Commons:Chinese characters decomposition
The purpose of this work is to provide purely graphical decomposition of Chinese characters. The decomposition is not meant to be etymological. If a character is said to be composed of two simpler characters, it can theoretically be drawn by superposing the corresponding two simpler characters. For instance, a computer program to generate stroke orders or graphical glyphs for Chinese characters would work properly for 雖 using only the graphical decomposition into 虽 and 隹.
The graphical decomposition of a character reflects the etymological (or historical) composition most of the time, but not always. For example, 雖 means "as big as a lizard", and character dictionaries tell us that its etymological decomposition is 虫 and 唯, where 虫 is the Radical, and 唯 is the pronunciation. However, the graphical decomposition, recorded in this database, is 虽 and 隹. In order to derive 雖 from its etymology, a computer program would need to know to move 口 to the correct position. So, useful as the etymological decomposition may be, please remember that this database is intended only for recording the graphical decompositions, and, as this example shows, it is not always possible to also record the etymology (at least, without either extending the database format to support etymologies, or creating a new, separate database only for etymologies).
Variants are graphically different, so the decomposition should reflect that; there is not necessarily graphical derivation between these variants.
Caution [ edit ]
- Don't spoil the tabulations - Please, leave this file in a machine-readable form.

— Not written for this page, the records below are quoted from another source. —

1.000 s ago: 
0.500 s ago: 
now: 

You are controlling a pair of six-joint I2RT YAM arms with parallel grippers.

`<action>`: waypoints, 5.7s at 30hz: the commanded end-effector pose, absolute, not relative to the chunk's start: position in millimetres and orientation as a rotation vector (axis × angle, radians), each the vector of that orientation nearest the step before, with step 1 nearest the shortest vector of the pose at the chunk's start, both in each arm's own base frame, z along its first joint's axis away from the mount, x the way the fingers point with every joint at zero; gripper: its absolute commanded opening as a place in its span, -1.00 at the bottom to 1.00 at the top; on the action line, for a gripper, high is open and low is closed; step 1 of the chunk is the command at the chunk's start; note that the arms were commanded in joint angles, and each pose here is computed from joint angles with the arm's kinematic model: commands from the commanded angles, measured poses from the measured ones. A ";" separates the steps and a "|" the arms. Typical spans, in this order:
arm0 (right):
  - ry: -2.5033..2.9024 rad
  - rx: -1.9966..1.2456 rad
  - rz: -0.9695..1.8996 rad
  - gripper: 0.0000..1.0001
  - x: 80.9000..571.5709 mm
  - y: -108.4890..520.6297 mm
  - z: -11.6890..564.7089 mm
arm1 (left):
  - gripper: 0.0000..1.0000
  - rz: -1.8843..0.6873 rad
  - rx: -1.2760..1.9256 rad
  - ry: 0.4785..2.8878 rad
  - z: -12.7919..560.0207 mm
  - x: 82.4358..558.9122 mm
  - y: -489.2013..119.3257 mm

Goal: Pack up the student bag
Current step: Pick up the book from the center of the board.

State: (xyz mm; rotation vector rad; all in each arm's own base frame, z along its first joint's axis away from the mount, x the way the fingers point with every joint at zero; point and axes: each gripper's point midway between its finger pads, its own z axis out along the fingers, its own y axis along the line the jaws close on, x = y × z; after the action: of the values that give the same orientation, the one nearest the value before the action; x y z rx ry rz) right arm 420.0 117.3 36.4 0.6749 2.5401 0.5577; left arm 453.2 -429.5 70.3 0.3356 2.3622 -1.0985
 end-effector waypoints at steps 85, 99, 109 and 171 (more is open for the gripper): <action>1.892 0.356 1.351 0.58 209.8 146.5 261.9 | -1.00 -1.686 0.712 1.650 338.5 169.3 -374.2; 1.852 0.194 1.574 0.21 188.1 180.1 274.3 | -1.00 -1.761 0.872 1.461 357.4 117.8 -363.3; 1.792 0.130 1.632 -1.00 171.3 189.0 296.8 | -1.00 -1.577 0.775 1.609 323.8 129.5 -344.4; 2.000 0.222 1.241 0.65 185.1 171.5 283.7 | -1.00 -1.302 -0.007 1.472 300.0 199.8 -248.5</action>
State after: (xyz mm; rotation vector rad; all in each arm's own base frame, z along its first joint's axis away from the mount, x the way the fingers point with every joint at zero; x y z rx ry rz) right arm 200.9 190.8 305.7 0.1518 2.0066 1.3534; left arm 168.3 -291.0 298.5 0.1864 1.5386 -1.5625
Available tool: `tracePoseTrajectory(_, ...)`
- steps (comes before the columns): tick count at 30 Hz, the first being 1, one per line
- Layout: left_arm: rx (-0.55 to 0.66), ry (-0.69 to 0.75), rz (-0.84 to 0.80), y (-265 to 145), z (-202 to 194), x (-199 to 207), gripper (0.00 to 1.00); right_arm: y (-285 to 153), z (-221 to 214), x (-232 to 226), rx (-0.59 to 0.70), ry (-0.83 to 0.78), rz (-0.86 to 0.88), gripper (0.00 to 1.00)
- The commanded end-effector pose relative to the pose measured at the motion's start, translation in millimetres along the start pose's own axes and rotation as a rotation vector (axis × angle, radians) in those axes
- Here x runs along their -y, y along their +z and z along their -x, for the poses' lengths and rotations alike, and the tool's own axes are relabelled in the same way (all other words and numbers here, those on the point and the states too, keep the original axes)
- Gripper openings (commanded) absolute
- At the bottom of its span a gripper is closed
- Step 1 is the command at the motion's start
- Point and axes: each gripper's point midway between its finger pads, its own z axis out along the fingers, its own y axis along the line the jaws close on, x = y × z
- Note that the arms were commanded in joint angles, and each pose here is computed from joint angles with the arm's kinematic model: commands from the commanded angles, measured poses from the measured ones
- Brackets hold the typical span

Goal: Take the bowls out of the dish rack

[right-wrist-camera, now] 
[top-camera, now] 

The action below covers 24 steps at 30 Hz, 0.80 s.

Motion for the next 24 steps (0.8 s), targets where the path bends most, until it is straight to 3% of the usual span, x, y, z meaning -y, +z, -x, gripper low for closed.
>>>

A TSV version is available here.
- If you intend to work for some time (couple of days?) on this file by downloading / uploading it, please leave a note in order to avoid edition conflicts. Thank you.
Sources and References [ edit ]
: The most complete online etymology source
- Tool for retrieving CCD statistics and exploit decomposition: Download
- The ISO10646 decomposition legend: User:Artsakenos/CCD-ISO10646
- The table of the new Unicode character set: User:Artsakenos/CCD-Table2
File format [ edit ]
Composition kind [ edit ]
- 一 = Graphical primitive, non composition (second character is always a deformed version of another character)
- 吅 = Horizontal composition (when repetition, the second character is deformed)
- 吕 = Vertical composition (when repetition, the second character is deformed)
- 回 = Inclusion of the second character inside the first (门, 囗, 匚. )
- 咒 = Vertical composition, the top part being a repetition.
- 弼 = Horizontal composition of three, the third being the repetition of the first.
- 品 = Repetition of three.
- 叕 = Repetition of four.
- 冖 = Vertical composition, separated by "冖".
- + = Graphical superposition or addition.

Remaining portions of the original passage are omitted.